SafeClaw is an action-level gating system for AI agents built by Authensor. The security model is designed around a single principle: no AI agent action executes unless explicitly permitted by policy. This document specifies the threat model, design rationale, trust boundaries, data isolation properties, and failure behavior.

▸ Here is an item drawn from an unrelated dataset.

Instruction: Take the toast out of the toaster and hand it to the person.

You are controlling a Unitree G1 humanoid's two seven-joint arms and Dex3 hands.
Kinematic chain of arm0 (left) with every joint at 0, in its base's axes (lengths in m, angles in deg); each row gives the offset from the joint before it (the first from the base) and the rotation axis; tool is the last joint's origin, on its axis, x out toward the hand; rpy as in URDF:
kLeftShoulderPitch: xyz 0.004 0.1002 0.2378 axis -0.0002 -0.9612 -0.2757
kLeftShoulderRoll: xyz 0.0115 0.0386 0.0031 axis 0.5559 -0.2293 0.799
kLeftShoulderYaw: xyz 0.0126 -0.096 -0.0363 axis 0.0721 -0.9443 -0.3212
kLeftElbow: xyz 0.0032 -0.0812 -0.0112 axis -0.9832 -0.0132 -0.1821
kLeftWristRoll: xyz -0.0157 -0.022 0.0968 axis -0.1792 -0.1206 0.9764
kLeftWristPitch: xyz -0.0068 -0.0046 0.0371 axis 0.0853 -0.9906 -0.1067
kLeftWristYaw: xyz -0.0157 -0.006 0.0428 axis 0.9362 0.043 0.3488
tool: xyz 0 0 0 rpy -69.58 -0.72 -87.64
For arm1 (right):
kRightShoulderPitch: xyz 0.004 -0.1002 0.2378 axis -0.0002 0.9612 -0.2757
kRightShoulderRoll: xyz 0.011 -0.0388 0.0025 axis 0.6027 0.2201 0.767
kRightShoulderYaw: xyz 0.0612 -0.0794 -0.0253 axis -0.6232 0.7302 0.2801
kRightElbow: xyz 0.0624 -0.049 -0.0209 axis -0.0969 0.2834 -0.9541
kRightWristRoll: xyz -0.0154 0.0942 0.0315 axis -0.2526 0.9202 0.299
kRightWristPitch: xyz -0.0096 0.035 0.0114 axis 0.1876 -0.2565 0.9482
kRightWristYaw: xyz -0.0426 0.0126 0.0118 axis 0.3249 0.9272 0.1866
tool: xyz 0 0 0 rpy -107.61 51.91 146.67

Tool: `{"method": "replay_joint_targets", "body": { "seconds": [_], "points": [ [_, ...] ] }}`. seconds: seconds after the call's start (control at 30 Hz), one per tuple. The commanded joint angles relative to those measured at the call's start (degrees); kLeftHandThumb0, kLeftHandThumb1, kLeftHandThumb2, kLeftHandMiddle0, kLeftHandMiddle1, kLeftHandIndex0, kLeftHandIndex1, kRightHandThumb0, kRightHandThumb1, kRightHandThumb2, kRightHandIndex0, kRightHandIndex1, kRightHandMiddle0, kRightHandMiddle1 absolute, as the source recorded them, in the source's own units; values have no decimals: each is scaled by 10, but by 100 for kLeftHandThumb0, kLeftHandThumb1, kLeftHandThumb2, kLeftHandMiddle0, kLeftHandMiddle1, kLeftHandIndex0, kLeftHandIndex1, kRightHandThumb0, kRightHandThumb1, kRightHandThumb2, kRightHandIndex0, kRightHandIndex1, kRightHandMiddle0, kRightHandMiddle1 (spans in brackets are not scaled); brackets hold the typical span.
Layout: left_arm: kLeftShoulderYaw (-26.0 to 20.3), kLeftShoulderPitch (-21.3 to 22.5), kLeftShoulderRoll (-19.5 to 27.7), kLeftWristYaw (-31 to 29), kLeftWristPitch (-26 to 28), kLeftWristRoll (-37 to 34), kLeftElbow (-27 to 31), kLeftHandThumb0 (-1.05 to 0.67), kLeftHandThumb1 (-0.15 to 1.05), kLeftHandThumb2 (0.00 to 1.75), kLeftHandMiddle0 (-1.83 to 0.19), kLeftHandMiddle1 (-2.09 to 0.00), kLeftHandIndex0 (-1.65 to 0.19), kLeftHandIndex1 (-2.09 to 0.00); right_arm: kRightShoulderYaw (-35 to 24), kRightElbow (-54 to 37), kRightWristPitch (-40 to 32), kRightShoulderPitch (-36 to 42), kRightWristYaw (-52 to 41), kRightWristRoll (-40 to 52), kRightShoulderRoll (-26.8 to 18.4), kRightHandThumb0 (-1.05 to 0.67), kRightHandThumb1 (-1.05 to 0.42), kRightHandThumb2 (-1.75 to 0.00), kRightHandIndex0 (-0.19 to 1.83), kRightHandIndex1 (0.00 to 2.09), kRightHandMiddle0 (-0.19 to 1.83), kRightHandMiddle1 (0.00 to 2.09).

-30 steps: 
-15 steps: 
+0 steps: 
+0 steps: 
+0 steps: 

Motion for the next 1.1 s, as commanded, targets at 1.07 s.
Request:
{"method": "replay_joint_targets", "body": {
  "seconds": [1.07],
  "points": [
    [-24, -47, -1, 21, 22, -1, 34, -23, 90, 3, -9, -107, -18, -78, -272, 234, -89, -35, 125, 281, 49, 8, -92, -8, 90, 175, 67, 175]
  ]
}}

SafeClaw is 100% open source (MIT license), written in TypeScript strict mode, with zero third-party dependencies. It is installed via npx @authensor/safeclaw.

Threat Model

SafeClaw addresses threats arising from AI agents operating with tool access on user systems. The threat model considers the following adversary capabilities and attack surfaces.

In-Scope Threats

| Threat | Description | Mitigation |
|--------|-------------|------------|
| Agent overreach | Agent performs actions beyond its intended scope | Policy rules restrict action types and resources per agent |
| Prompt injection leading to tool abuse | Adversarial input causes agent to execute harmful tool calls | All tool calls pass through policy engine regardless of origin |
| Unintended destructive operations | Agent deletes files, executes rm -rf, or modifies system configs | DENY rules for destructive patterns; deny-by-default for unrecognized actions |
| Data exfiltration via network | Agent sends sensitive data to unauthorized endpoints | Network action rules restrict allowed URLs and domains |
| Credential file access | Agent reads .env, SSH keys, or token files | File read rules deny access to sensitive paths |
| Audit trail tampering | Attempt to modify or delete action history | SHA-256 hash chain makes tampering cryptographically detectable |
| Policy bypass | Agent attempts to circumvent the policy engine | Interception at the tool-use boundary; no alternate execution path |

Out-of-Scope Threats

| Threat | Rationale |
|--------|-----------|
| Compromise of the host operating system | SafeClaw operates at the application layer; OS-level security is the OS's responsibility |
| Malicious modification of the SafeClaw binary | Supply chain integrity is addressed by MIT-licensed source availability and zero dependencies |
| Side-channel attacks on the policy engine | Not applicable to the action-gating threat model |
| Denial of service against the policy engine | Local execution with no network dependency makes external DoS infeasible |

Deny-by-Default Rationale

The deny-by-default architecture is SafeClaw's most critical security property. Its rationale:

1. Fail-safe default — Misconfiguration (missing rules, typos, empty policy) results in all actions being denied rather than all actions being allowed. This is the safe failure mode.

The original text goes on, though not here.